Document Type : Original Article
Authors
1
Assistant Professor of Cardiology Faculty of Medicine - Benha University
2
Professor of Cardiology Faculty of Medicine - Benha University
3
Consultant of Cardiology Cardiac Institute
4
(M.B.B.S) Cardiology resident at Elsheik Zayed Specialized Hospital
5
Lecturer of Cardiology Faculty of Medicine-Benha University
Abstract
Background: Functional mitral regurgitation (FMR) commonly occurs in dilated cardiomyopathy. Cardiac resynchronization therapy (CRT) is an effective approach; however, some cases continue to experience persistent or worsening mitral regurgitation (MR), underscoring the need to identify predictive factors.
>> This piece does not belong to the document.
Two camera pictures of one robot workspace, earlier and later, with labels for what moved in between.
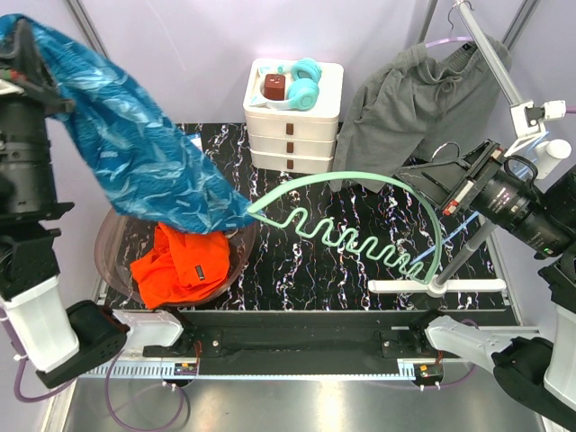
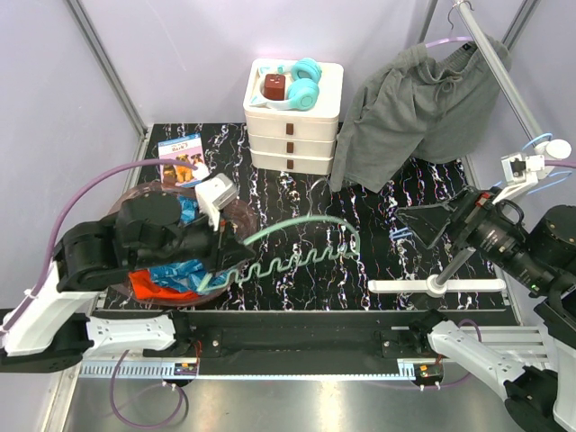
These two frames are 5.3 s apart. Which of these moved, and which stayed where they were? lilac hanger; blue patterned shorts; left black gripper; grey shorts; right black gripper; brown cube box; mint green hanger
Moved: blue patterned shorts; right black gripper; mint green hanger; left black gripper
Stayed: brown cube box; lilac hanger; grey shorts
Methods: This prospective study followed 100 adults with non-ischemic dilated cardiomyopathy indicated for CRT. Baseline evaluations included demographics, comorbidities, laboratory tests, ECG, and detailed echocardiography with multiparametric MR grading. Follow-up at 3 and 6 months included repeat assessments, NYHA class, 6-minute walk test, and imaging. Logistic regression was employed to recognize variables associated with MR improvement or persistence post-CRT. Results: CRT improved functional status and exercise capacity, evidenced by reduced NYHA class and increased 6-minute walk distance. Echocardiography showed enhanced ejection fraction and fractional shortening, with reductions in left atrial size and ventricular dimensions (EDD, EDV, ESD, ESV). Tenting height and area also decreased. Most cases exhibited reduced MR severity. No significant predictors were identified pre-CRT. Post-CRT, MR improvement was associated with smaller end-systolic volume, higher fractional shortening, larger mid-diastolic mitral annular area, increased regurgitation, and wider vena contracta. Persistent MR was more common in older cases and those with larger baseline MR jet area, higher EDV, elevated heart rate, enlarged left atrium, prolonged PR interval, and wider QRS duration. Conclusion: In non-ischemic dilated cardiomyopathy, FMR improvement after CRT is mainly linked to reverse remodeling and residual MR severity. Baseline clinical and echocardiographic variables can help identify cases at risk for persistent MR, enabling personalized management strategies.